Mendagri Tegaskan Bantuan Renovasi Rumah Warga Terdampak Bencana di Sumatra

Mendagri

Jakarta – Mendagri Muhammad Tito Karnavian menegaskan komitmen pemerintah dalam mempercepat pemulihan pascabencana di wilayah Sumatra dengan menyalurkan bantuan renovasi rumah bagi warga terdampak. Pemerintah mengalokasikan bantuan sebesar Rp15 juta untuk rumah rusak ringan dan Rp30 juta untuk rumah rusak sedang.

Pernyataan tersebut disampaikan Mendagri dalam Konferensi Pers Pemulihan dan Rencana Strategis Pascabencana Jelang Akhir Tahun yang digelar di Posko Terpadu Lanud Halim Perdanakusuma, Jakarta, Senin (29/12/2025).

Selain bantuan renovasi, Mendagri menjelaskan bahwa pemerintah juga menyiapkan hunian sementara (huntara) dan hunian tetap (huntap) bagi warga yang rumahnya mengalami rusak berat atau hilang akibat bencana. Pemerintah turut mengakomodasi warga terdampak yang memilih tinggal sementara bersama keluarga atau kerabat sambil menunggu pembangunan hunian tetap.

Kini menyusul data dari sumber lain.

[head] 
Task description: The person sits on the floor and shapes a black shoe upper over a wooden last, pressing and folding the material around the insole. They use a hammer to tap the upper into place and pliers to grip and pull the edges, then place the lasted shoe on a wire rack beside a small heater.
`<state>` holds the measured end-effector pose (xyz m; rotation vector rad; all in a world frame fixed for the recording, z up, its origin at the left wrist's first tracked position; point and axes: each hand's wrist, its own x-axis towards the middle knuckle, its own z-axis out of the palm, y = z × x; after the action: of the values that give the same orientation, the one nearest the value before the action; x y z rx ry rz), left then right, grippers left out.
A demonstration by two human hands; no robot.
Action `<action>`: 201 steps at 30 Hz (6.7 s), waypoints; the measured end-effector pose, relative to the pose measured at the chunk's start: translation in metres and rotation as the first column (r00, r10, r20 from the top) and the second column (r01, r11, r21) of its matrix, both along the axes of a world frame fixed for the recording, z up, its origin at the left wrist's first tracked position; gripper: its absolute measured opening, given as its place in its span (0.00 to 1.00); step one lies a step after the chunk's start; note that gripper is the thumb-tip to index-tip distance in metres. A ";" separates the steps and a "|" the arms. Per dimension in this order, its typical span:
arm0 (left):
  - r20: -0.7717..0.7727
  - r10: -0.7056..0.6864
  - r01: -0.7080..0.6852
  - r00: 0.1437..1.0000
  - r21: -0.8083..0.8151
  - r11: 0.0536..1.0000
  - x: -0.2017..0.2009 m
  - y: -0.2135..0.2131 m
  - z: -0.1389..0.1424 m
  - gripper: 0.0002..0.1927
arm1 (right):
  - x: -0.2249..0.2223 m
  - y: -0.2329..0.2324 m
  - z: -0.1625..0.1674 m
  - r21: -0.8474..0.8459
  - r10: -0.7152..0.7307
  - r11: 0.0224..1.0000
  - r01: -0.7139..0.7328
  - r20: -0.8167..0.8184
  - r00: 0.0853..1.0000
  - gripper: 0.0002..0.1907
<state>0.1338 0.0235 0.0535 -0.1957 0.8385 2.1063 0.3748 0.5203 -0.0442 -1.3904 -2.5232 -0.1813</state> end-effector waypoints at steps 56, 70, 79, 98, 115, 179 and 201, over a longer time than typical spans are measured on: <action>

“Ada yang mungkin hunian sementara disiapkan. Ada juga yang ingin mendapatkan biaya bantuan, namun tinggal di rumah keluarga. Ada pilihan” ujar Mendagri.

Ia menambahkan, pembangunan hunian akan dilakukan melalui sejumlah skema, termasuk pembangunan huntap oleh Danantara, Kementerian Perumahan dan Kawasan Permukiman (PKP), serta dukungan gotong royong dari berbagai pihak.

Namun demikian, Mendagri menekankan bahwa percepatan penyaluran bantuan renovasi sangat bergantung pada kelengkapan dan keakuratan data penerima di daerah. Oleh karena itu, pemerintah daerah (Pemda) diminta segera menyelesaikan pendataan by name by address bagi rumah rusak ringan, rusak sedang, dan rusak berat.

“Data yang kita harapkan by name, by address. Dari rumah rusak ringan, sedang, dan berat tersebut. Data ini kesepakatannya berasal dari Pemda” jelas Mendagri.

Berdasarkan data sementara dari tiga provinsi terdampak bencana di Sumatra, tercatat, 68.850 rumah rusak ringan, 37.520 rumah rusak sedang dan 56.108 rumah rusak berat.

Dengan demikian, total rumah terdampak mencapai 213.432 unit. Mendagri menyebut sekitar dua pertiga dari jumlah tersebut masuk kategori rusak ringan dan rusak sedang. Jika bantuan renovasi dapat segera disalurkan, mayoritas warga diharapkan bisa kembali menempati rumah masing-masing sambil menunggu pemulihan lingkungan.